Ketiga faktor  penting di atas yaitu komitmen pimpinan, kesiapan individu dan  kerjasama kelompok  (team work) adalah faktor internal yang berhubungan timbal balik. Komitmen pimpinan berhubungan dengan (mempengaruhi) kesiapan individu dan kerjasama kelompok  (team work), kesiapan individu dan kerjasama kelompok  juga  berhubungan dengan (mempengaruhi) komitmen pimpinan.
Demikian juga kesiapan individu dengan kerjasama kelompok memiliki hubungan
(pengaruh) timbal balik. Satu faktor eksternal yang saya anggap penting adalah perlunya dibentuk
Komisi Aparatur Negara. Komisi Aparatur Negara ini memiliki tiga tugas khusus
yaitu: 

Pertama, mengawasi pimpinan  suatu unit organisasi  agar  dalam menjalankan tugas selalu berpedoman pada peraturan perundang-undangan tentang kepegawaian yang berlaku; Kedua, menerima dan memproses pengaduan  aparatur negara yang merasa dirugikan oleh kebijakan pimpinan dalam bidang kepegawaian terutama hal mutasi dan promosi;  Ketiga, memutus perselisihan  kepegawaian antara pimpinan dan bawahan.

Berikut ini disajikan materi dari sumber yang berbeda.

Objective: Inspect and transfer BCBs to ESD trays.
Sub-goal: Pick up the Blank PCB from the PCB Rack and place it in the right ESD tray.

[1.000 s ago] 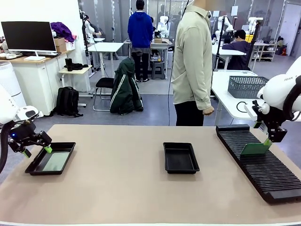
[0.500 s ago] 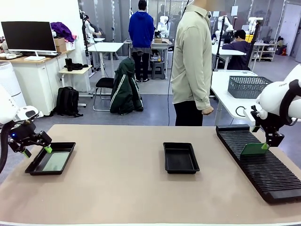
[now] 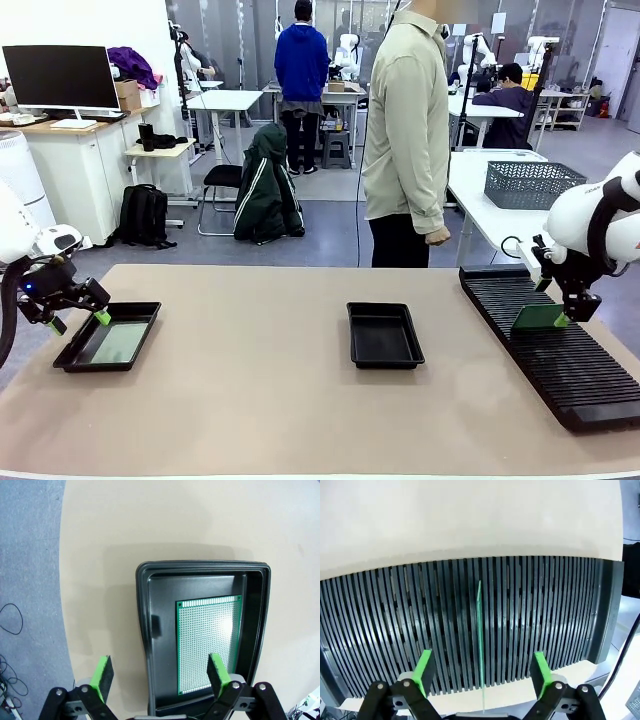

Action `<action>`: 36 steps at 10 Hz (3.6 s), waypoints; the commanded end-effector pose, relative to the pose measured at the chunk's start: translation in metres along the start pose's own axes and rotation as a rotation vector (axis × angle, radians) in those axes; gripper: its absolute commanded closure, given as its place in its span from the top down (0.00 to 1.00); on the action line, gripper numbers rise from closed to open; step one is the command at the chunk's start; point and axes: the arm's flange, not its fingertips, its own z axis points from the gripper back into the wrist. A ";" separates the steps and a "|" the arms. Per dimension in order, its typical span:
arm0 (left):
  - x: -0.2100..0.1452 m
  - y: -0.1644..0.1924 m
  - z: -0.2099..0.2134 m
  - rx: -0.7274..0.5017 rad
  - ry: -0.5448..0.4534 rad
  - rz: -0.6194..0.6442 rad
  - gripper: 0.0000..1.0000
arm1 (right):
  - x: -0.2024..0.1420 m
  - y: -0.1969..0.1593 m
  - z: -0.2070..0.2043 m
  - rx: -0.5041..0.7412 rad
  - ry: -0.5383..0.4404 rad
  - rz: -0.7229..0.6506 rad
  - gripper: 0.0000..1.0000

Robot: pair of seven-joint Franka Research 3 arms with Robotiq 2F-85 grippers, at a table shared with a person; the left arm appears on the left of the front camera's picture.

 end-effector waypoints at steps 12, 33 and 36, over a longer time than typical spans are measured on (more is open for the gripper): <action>-0.001 0.001 0.000 -0.001 -0.002 0.002 1.00 | 0.001 -0.003 -0.005 0.030 0.013 -0.012 0.81; -0.001 0.001 0.000 -0.001 -0.002 0.002 1.00 | 0.003 -0.011 -0.005 0.058 0.048 -0.022 0.00; -0.001 0.001 0.000 -0.001 -0.002 0.002 1.00 | 0.003 -0.012 -0.001 0.054 0.052 -0.025 0.00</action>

Dengan demikian pembentukan komisi aparatur negara dimaksudkan untuk mengawal  tegaknya peraturan perundang-undangan bidang kepegawaian dan tegaknya etika administrasi  sehingga dapat  mengurangi  penyalahgunaan wewenang akibat diskresi berlebihan  yang pada gilirannya  dapat  menumbuhkan komitmen pimpinan, memacu kesiapan individu dan kerjasama  kelompok  bagi peningkatan kinerja aparatur negara.